Jsoup code interpretation of the five-implementation of a CSS Selector

Source: Internet
Author: User

Jsoup Code Interpretation VII-Implementation of a CSS Selector

When to be! Finally came to the Jsoup features: CSS selector section. Selector is also one of the key points that I wrote about the reptile framework webmagic development. Attach a map of Street Fighter, hope that the future webmagic can also challenge jsoup!

Select mechanism

In the Jsoup select package, the class structure is as follows:

At the beginning of the introduction of Jsoup, it has been said NodeVisitor and Selector . Selectoris the external facade of the select part, while the NodeVisitor underlying api,css of the traversal Tree selector is also based on NodeVisitor the traversal of the implementation.

Jsoup's Select Core is Evaluator . The expression passed by selector will pass through QueryParser and eventually compile into one Evaluator . Evaluatoris an abstract class, it has only one method:

public abstract boolean matches(Element root, Element element);

Note that the root is passed in for some cases to traverse the tree.

Evaluator's design is simple and straightforward, and all selector expression words are compiled to the corresponding evaluator. For example #xx corresponds Id , corresponds .xx Class , [] corresponds Attribute . Here to add the CSS selector specification: http://www.w3.org/TR/CSS2/selector.html

Of course, this is not enough, Jsoup also defines (a CombiningEvaluator and/or combination of evaluator) StructuralEvaluator (combined with the DOM tree structure).

What we may be most concerned about here is how the parent-child structure such as Div ul Li is implemented. The implementation of this method in StructuralEvaluator.Parent , paste the code:

StaticClassParentExtendsStructuralevaluator {public parent (Evaluator Evaluator) {this.evaluator = Evaluator } public Boolean matches (element root, Element Element) {if ( root = = Element) return FALSE; Element parent = Element. Parent (); while (parent! = root) {if ( Evaluator.matches (Root, parent)) return true; parent = parent. Parent (); } return false;}        

Here the parent contains a evaluator property that validates all parent nodes according to the evaluator. Note that the parent can be nested, so the expression "div ul Li" will eventually be compiled into And(Parent(And(Parent(Tag("div")),Tag("ul")),Tag("li"))) such a evaluator combination.

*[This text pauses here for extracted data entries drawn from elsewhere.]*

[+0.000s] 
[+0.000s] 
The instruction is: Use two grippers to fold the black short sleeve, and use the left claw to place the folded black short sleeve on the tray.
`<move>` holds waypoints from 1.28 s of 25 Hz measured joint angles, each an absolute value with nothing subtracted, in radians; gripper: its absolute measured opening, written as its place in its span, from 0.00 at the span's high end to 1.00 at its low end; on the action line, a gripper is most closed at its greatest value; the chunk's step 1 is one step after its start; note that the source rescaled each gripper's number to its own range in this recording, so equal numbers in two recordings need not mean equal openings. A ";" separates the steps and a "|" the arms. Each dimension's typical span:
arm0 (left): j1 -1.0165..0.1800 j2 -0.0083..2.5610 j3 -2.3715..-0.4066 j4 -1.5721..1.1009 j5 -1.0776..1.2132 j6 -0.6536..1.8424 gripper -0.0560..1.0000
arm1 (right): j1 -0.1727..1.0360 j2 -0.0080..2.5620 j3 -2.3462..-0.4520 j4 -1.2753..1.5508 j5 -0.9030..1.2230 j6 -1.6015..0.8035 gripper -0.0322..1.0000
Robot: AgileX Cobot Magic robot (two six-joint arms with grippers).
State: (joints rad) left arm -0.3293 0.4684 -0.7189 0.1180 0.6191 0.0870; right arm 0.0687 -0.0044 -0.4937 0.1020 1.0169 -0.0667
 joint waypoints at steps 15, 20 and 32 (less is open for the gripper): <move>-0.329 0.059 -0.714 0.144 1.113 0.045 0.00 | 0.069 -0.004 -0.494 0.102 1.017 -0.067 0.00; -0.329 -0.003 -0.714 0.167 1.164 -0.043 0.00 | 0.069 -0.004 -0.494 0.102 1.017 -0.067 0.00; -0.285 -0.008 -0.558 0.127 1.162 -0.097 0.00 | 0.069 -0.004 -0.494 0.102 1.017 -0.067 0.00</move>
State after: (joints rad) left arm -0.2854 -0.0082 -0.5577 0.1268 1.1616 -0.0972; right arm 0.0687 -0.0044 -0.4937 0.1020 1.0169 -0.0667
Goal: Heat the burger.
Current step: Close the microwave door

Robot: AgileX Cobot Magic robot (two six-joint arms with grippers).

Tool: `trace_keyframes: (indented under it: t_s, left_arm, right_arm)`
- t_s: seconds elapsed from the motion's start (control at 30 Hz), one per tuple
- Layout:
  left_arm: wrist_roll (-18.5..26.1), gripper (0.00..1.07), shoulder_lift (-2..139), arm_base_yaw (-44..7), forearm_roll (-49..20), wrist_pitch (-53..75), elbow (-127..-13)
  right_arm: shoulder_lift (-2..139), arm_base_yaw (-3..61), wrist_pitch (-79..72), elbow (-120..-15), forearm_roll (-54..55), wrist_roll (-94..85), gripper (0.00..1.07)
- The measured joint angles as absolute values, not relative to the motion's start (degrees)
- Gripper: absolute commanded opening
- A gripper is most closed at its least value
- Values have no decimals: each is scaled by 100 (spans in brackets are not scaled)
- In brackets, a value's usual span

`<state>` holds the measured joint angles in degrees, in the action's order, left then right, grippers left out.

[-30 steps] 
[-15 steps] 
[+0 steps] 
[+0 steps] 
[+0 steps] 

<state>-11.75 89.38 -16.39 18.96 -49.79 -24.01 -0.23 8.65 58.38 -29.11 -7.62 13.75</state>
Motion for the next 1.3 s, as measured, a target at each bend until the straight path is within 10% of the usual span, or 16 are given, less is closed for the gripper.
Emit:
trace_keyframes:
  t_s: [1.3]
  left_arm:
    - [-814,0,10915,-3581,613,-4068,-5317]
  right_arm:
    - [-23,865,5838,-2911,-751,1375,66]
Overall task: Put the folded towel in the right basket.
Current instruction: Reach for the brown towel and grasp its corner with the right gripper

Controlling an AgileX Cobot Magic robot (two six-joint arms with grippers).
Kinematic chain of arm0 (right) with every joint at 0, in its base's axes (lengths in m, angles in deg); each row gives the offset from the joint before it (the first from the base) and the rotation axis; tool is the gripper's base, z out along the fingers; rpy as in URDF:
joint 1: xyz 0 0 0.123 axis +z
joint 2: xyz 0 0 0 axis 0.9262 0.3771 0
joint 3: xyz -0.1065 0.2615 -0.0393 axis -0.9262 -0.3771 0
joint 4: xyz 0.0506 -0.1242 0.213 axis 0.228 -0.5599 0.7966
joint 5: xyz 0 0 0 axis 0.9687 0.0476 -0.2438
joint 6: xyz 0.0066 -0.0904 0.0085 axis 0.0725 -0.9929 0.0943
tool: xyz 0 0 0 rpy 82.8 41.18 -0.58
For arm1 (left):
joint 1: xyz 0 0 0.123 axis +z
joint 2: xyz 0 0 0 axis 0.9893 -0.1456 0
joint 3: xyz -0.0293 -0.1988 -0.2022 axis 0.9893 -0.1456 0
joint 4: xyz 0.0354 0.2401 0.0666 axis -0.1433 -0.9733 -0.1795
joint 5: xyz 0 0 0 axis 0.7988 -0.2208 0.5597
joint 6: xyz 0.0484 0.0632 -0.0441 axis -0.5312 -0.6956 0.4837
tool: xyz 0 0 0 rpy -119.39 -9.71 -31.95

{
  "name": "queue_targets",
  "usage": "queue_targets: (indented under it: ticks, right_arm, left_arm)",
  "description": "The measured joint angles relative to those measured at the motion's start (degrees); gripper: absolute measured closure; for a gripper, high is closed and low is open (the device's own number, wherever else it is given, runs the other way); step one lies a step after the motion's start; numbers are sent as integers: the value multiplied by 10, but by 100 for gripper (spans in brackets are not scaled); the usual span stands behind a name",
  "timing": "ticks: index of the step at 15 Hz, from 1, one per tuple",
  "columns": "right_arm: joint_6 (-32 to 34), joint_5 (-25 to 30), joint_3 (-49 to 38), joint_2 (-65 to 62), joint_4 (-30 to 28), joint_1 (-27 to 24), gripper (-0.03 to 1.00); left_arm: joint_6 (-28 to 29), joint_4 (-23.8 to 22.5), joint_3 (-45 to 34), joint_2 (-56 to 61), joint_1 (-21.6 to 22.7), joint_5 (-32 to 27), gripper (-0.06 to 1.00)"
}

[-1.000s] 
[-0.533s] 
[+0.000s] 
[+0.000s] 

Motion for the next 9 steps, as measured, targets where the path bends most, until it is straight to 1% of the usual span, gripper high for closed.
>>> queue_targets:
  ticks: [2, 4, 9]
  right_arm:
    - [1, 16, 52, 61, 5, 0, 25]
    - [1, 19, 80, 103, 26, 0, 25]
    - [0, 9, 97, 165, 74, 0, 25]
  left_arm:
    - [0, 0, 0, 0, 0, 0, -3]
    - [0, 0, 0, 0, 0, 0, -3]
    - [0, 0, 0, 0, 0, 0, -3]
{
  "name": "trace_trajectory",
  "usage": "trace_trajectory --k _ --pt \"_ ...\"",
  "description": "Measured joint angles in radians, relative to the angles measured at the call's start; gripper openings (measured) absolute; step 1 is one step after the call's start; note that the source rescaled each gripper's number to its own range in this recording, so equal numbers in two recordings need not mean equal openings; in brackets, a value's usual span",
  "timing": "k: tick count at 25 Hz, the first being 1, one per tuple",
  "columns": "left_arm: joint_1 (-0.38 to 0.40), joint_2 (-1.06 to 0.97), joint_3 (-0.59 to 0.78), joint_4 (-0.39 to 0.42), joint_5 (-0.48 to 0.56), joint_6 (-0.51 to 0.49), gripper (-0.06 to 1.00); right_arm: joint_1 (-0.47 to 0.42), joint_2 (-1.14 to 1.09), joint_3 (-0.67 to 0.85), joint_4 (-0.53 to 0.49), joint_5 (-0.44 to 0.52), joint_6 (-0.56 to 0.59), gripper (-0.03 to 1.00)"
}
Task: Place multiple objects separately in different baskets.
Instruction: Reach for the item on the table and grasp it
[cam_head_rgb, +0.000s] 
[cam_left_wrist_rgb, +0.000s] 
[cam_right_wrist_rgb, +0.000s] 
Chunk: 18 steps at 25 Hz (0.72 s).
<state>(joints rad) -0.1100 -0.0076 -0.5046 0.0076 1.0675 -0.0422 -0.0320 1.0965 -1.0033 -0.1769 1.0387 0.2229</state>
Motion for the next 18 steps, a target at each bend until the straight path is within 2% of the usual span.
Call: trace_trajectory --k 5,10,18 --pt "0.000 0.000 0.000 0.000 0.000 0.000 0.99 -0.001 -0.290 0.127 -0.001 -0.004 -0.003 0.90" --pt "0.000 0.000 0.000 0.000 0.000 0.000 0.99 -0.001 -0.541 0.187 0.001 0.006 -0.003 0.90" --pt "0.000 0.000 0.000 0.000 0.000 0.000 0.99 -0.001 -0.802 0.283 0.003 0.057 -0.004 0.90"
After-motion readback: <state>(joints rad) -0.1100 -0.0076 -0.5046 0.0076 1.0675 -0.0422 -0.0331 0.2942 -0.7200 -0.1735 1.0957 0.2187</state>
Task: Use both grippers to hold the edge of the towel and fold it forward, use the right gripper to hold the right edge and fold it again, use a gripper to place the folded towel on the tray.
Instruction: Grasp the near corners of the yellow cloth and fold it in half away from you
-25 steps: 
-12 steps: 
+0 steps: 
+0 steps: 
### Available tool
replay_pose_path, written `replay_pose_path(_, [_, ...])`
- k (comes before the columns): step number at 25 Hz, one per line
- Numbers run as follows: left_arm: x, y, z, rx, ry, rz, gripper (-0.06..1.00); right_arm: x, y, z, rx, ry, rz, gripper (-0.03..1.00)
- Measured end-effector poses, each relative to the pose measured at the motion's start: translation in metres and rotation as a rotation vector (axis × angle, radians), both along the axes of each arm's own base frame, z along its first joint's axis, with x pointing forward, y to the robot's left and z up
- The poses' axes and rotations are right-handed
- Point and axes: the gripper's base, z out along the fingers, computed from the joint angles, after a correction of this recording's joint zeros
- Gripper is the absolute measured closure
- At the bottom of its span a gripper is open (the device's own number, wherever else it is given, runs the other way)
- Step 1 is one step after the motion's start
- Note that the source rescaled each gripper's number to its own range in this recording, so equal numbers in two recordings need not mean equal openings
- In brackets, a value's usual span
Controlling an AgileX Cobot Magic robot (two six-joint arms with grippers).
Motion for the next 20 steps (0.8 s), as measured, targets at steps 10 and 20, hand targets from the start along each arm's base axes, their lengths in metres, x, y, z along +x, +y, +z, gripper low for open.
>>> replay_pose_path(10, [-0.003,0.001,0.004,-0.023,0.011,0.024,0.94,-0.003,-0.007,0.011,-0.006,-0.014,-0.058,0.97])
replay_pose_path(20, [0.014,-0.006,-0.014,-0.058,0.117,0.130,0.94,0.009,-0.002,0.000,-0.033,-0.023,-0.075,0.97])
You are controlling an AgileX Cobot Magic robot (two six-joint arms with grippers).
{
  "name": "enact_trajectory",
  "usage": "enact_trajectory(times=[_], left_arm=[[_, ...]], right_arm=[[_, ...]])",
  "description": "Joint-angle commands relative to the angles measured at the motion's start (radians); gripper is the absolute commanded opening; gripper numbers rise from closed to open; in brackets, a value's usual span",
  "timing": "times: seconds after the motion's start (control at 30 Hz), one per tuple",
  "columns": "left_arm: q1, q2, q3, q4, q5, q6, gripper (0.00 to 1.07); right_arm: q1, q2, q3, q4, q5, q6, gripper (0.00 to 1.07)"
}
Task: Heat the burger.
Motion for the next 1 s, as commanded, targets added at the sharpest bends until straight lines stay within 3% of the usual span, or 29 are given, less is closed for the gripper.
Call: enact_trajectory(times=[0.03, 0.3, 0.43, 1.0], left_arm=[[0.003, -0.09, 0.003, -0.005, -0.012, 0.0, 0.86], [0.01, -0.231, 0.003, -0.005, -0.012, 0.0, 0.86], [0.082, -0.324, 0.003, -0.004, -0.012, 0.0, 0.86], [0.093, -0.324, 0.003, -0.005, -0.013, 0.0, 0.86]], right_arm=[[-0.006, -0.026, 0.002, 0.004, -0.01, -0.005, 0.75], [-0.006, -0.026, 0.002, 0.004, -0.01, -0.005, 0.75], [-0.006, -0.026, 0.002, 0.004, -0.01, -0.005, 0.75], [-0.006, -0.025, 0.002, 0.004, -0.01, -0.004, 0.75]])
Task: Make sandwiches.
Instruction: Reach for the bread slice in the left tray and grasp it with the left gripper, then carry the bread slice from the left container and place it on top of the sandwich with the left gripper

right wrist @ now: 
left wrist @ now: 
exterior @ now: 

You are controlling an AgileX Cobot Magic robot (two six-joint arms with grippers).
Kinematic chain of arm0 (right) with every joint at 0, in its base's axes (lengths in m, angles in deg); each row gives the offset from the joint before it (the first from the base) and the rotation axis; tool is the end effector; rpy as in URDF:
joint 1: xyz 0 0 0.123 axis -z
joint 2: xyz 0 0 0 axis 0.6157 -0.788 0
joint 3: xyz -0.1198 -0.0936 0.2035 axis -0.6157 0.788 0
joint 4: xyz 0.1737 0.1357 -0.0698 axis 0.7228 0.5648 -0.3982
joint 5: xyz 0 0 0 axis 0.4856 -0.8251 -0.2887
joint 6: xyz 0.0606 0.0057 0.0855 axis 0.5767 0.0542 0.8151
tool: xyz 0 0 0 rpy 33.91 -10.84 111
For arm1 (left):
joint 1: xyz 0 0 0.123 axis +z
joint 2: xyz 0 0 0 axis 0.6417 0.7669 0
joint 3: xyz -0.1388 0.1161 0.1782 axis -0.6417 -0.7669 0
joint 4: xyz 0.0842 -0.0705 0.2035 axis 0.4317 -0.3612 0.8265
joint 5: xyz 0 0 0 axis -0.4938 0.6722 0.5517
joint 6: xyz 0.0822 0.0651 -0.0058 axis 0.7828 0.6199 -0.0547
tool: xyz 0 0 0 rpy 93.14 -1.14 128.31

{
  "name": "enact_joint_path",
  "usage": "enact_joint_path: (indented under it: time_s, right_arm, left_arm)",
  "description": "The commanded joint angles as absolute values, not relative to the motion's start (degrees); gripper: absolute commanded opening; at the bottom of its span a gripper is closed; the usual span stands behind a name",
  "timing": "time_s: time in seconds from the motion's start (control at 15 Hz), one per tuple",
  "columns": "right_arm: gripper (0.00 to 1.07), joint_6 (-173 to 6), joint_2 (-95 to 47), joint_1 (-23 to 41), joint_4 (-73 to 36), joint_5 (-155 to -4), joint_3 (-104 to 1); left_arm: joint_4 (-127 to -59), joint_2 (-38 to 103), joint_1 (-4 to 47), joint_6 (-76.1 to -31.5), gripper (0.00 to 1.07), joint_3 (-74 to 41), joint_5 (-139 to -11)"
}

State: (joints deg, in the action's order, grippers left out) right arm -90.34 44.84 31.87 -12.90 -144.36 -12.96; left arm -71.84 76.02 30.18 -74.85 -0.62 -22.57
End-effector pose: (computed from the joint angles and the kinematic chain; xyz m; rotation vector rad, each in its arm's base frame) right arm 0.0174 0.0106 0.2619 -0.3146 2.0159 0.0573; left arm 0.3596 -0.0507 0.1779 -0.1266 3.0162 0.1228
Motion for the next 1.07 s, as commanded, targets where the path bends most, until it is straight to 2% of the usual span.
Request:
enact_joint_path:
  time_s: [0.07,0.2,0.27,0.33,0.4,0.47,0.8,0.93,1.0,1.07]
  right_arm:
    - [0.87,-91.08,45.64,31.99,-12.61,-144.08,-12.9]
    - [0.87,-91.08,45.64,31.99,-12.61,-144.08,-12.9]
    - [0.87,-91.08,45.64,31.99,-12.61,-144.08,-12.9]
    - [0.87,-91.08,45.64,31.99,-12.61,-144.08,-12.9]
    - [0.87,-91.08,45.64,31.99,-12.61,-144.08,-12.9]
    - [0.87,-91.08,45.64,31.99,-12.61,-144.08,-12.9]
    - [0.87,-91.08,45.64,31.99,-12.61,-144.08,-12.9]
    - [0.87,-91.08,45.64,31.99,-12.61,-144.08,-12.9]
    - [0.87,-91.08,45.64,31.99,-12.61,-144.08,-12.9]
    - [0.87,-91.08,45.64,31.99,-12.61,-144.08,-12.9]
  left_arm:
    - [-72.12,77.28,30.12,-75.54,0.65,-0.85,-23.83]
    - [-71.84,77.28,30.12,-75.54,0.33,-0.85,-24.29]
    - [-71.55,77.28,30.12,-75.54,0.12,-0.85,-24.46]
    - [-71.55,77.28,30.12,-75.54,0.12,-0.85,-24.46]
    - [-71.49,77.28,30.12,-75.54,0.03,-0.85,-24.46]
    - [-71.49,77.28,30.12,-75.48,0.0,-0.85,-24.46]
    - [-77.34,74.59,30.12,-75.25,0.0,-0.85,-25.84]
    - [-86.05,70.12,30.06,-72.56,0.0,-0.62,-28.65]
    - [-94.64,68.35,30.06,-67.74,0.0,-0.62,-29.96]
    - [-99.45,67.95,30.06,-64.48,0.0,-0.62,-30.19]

The Select section is simpler than you think, and the code is very readable. After a parser part of the study, this part should be regarded as a very familiar.

A follow-up plan for WebMagic

WebMagic is a reptile framework, its selector is used to crawl the text specified in the HTML, its mechanism and Jsoup evaluator very much like, but WebMagic temporarily is to encapsulate selector into a simpler API, and evaluator directly on the expression. Before also consider their own custom DSL to write an HTML, now see the Jsoup source code, realize the ability to have, but the introduction of DSL, implementation is only a small part, how to make the DSL easy to write easy to understand is the difficulty.

Actually looked at the Jsoup source code, the finer degree is better than the WebMagic, the basic each class corresponds to a real concept abstraction, may later in this aspect work.

Jsoup code interpretation of the five-implementation of a CSS Selector

Contact Us

The content source of this page is from Internet, which doesn't represent Alibaba Cloud's opinion; products and services mentioned on that page don't have any relationship with Alibaba Cloud. If the content of the page makes you feel confusing, please write us an email, we will handle the problem within 5 days after receiving your email.

If you find any instances of plagiarism from the community, please send an email to: info-contact@alibabacloud.com and provide relevant evidence. A staff member will contact you within 5 working days.

A Free Trial That Lets You Build Big!

Start building with 50+ products and up to 12 months usage for Elastic Compute Service

  • Sales Support

    1 on 1 presale consultation

  • After-Sales Support

    24/7 Technical Support 6 Free Tickets per Quarter Faster Response

  • Alibaba Cloud offers highly flexible support services tailored to meet your exact needs.